El juicio severo e implacable es incorrecto. Debemos "ser siempre amables con todos" (Tito 3: 2). Es el misericordioso a quien se le mostrará misericordia (Mateo 5: 7) y, como advirtió Jesús, "De la misma manera que juzgas a los demás, serás juzgado, y con la medida que utilices, se te medirá". (Mateo 7: 2).

El juicio justo es incorrecto. Estamos llamados a la humildad y "Dios se opone a los orgullosos" (Santiago 4: 6). El fariseo en la parábola de Jesús sobre el fariseo y el recaudador de impuestos confiaba en su propia justicia y desde esa posición orgullosa, juzgado el publicano; sin embargo, Dios ve el corazón y se negó a perdonar el pecado del fariseo (Lucas 18: 9–14).

El juicio falso es incorrecto. La Biblia claramente prohíbe dar falso testimonio (Proverbios 19: 5). "Difamación de nadie" (Tito 3: 2).

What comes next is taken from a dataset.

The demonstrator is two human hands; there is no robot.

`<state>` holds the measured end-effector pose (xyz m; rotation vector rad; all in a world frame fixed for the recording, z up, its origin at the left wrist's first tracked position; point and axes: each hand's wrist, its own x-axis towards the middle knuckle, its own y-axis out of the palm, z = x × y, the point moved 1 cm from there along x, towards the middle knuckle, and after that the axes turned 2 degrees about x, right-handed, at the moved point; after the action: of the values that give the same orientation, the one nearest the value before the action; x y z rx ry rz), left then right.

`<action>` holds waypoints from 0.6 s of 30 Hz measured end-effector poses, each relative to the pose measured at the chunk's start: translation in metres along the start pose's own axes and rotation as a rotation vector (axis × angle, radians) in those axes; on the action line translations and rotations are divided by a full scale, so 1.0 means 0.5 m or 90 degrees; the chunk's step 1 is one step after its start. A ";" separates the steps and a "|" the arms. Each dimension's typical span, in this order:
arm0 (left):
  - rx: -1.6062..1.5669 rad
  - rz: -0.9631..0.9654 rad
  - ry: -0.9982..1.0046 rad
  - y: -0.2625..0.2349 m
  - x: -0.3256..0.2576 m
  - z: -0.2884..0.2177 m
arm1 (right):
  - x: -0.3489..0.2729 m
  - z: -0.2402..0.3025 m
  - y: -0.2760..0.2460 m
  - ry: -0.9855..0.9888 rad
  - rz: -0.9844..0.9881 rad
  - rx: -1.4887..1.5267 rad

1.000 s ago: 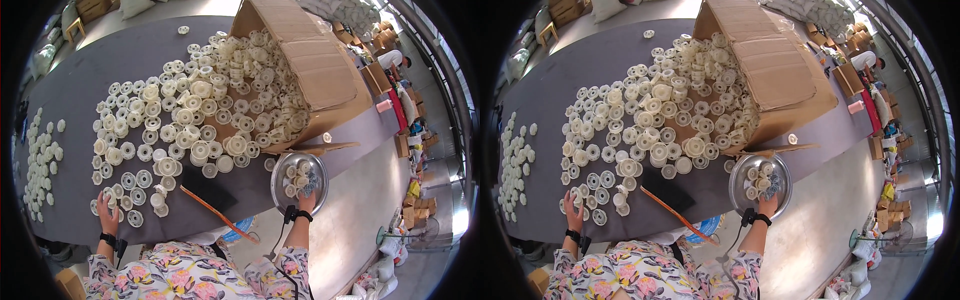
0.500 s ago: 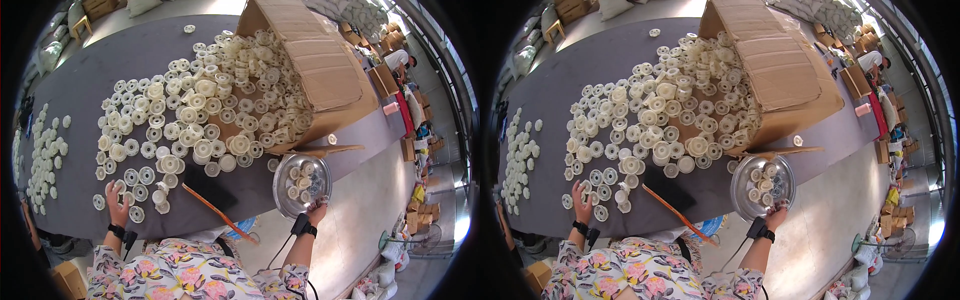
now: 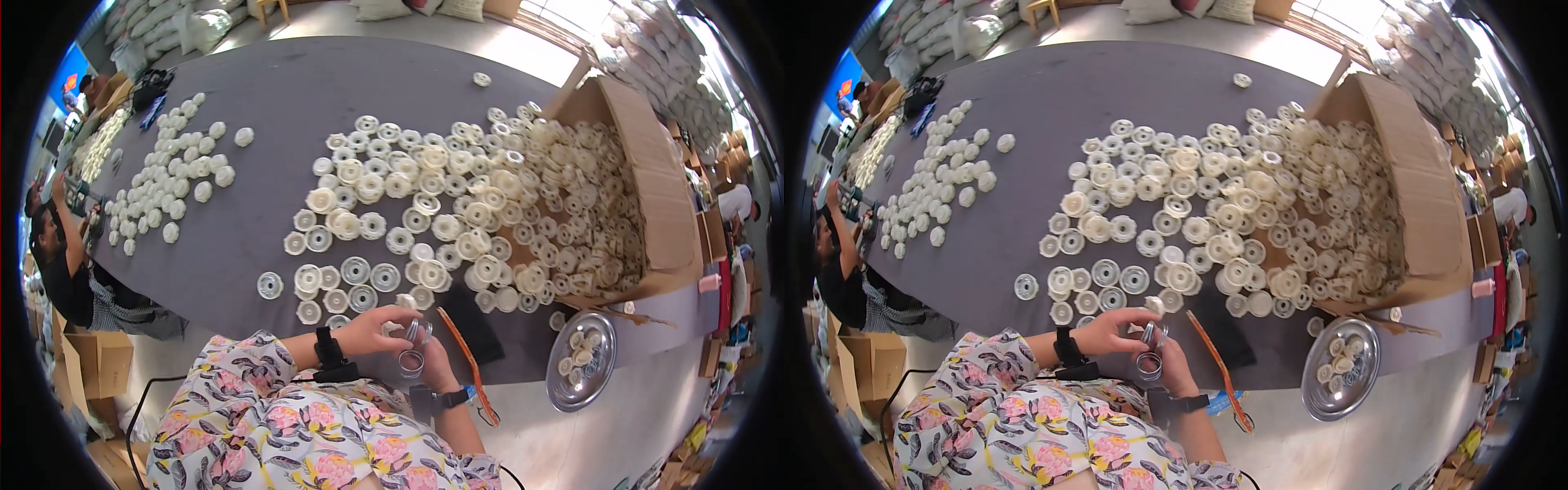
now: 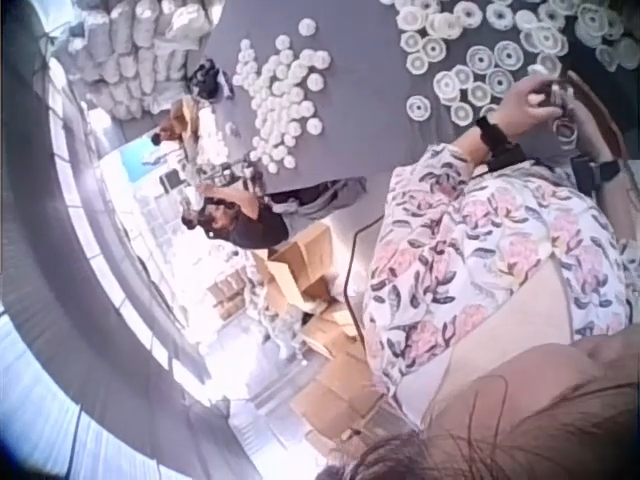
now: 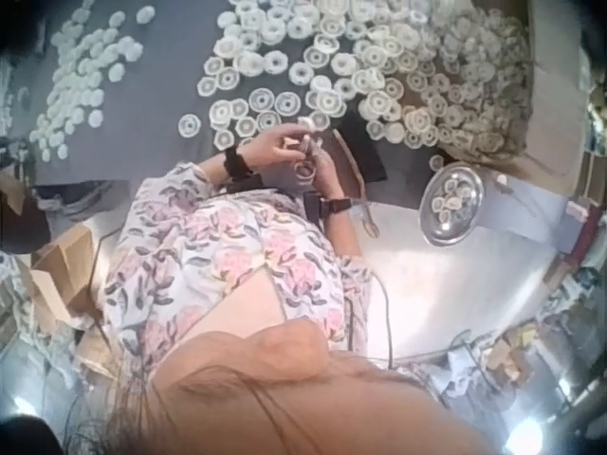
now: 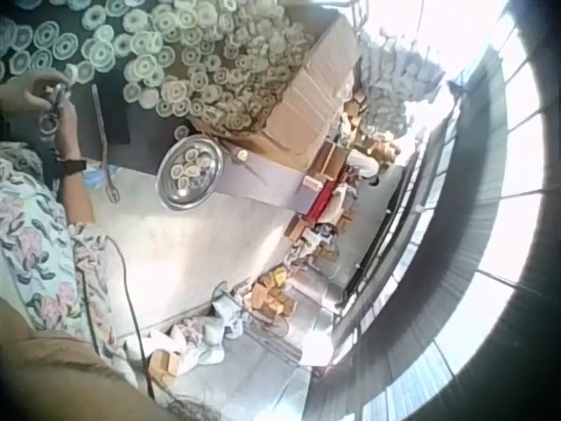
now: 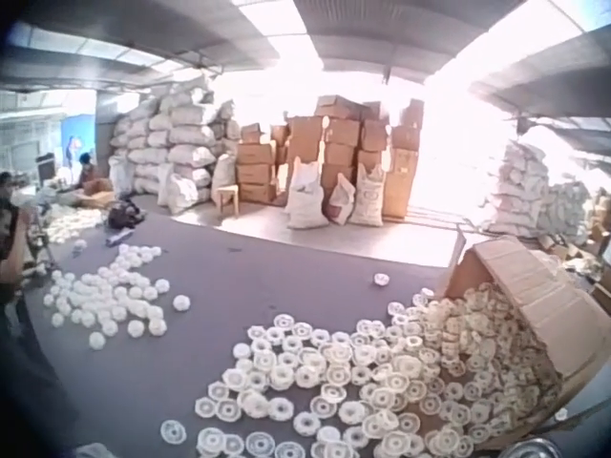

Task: Sorting and organizing white plastic parts on a workshop table.

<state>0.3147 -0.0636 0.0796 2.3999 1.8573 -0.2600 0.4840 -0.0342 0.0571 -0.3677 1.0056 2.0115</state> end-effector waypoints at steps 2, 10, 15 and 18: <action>0.049 -0.046 0.017 -0.049 -0.039 0.001 | 0.027 -0.034 0.004 0.032 0.043 0.020; 0.150 -0.072 0.063 -0.159 -0.139 0.028 | 0.068 -0.080 0.112 0.018 0.000 0.001; 0.110 -0.063 0.077 -0.191 -0.175 0.060 | 0.078 -0.113 0.145 0.061 0.035 0.086; 0.147 -0.032 0.080 -0.206 -0.194 0.067 | 0.081 -0.125 0.155 0.079 0.045 0.101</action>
<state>0.1888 -0.1357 0.0684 2.5741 2.0473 -0.3532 0.3921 -0.0850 0.0344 -0.3783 1.2627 1.9745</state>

Los cristianos a menudo son acusados ​​de "juzgar" o de intolerancia cuando hablan en contra del pecado. Pero oponerse al pecado no está mal. Mantener en alto el estándar de la justicia, naturalmente, define la injusticia y dibuja las hondas y flechas de aquellos que eligen el pecado sobre la piedad. Juan el Bautista incurrió en la ira de Herodías cuando habló en contra de su adulterio con Herodes (Marcos 6: 18–19). Finalmente, silenció a John, pero no pudo silenciar la verdad (Isaías 40: 8).

Se advierte a los creyentes que no juzguen a los demás de manera injusta o injusta, pero Jesús elogia el “juicio correcto” (Juan 7:24, ESV). Debemos discernir (Colosenses 1: 9; 1 Tesalonicenses 5:21). Debemos predicar todo el consejo de Dios, incluida la enseñanza bíblica sobre el pecado (Hechos 20:27; 2 Timoteo 4: 2). Debemos confrontar gentilmente a los hermanos o hermanas errantes en Cristo (Gálatas 6: 1). Debemos practicar la disciplina en la iglesia (Mateo 18: 15–17). Debemos hablar la verdad en amor (Efesios 4:15).